O anúncio foi feito pelo ministro Alexandre Padilha durante visita ao Hospital Universitário de Brasília (HUB), apontado pela pasta como referência em cuidado humanizado. “A pediatria nos ensina sobre empatia e escuta, desde se abaixar para falar com a criança até entender o papel da família nesse cuidado”, declarou o ministro.

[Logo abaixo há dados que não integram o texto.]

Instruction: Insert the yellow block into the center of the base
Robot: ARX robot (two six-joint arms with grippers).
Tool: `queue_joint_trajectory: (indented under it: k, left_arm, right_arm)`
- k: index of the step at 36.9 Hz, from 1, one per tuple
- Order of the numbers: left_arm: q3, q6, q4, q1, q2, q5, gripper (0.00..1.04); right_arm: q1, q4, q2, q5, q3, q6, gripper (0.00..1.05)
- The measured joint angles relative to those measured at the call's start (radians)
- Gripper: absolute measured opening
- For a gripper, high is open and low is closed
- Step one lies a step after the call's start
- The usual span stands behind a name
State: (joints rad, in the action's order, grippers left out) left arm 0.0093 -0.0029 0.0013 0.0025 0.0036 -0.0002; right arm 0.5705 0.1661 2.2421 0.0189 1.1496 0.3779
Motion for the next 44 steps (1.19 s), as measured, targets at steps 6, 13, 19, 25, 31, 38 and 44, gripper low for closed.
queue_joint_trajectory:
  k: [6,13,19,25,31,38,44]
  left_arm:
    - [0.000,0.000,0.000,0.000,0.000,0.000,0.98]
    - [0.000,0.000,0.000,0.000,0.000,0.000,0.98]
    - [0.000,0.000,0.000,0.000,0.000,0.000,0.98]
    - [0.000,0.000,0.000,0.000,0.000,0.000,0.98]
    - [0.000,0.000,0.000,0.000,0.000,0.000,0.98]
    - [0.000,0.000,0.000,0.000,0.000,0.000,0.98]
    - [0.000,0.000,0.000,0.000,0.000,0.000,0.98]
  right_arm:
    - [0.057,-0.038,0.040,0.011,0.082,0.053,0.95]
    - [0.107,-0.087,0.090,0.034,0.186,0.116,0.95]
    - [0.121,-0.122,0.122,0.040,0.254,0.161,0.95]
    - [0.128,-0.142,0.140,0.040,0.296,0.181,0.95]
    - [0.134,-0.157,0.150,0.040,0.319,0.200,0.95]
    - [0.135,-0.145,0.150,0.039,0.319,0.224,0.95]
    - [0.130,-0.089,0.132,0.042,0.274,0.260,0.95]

Meta é reduzir óbitos maternos e neonatais
Dados do ministério indicam que, em 2023, o Brasil registrou 1.325 mortes maternas e 40.025 mortes neonatais. A razão de mortalidade materna, que chegou a 117 por 100 mil nascidos vivos em 2021 em razão da pandemia, caiu para 55,3 em 2023.
Para ampliar a rede, o governo prevê R$ 25 milhões em investimentos – valor que supera os R$ 12 milhões destinados anualmente até então. Com as novas credenciações, o país passa a contar com 335 unidades Amigo da Criança, distribuídas em 26 unidades da Federação.
Expansão do atendimento humanizado
Além das novas habilitações, 56 hospitais estão em processo de atualização de código para incluir o Cuidado Amigo da Mulher, que garante a permanência da mãe e do pai junto ao recém-nascido de risco.
Criada em 1992, a Rede Amigo da Criança integra a Política Nacional de Atenção Integral à Saúde da Criança. A iniciativa se soma a outras ações, como a Rede Alyne, lançada em 2024, que busca reduzir em 25% as mortes maternas até 2027 por meio da ampliação do pré-natal, financiamento de leitos obstétricos e expansão de bancos de leite humano.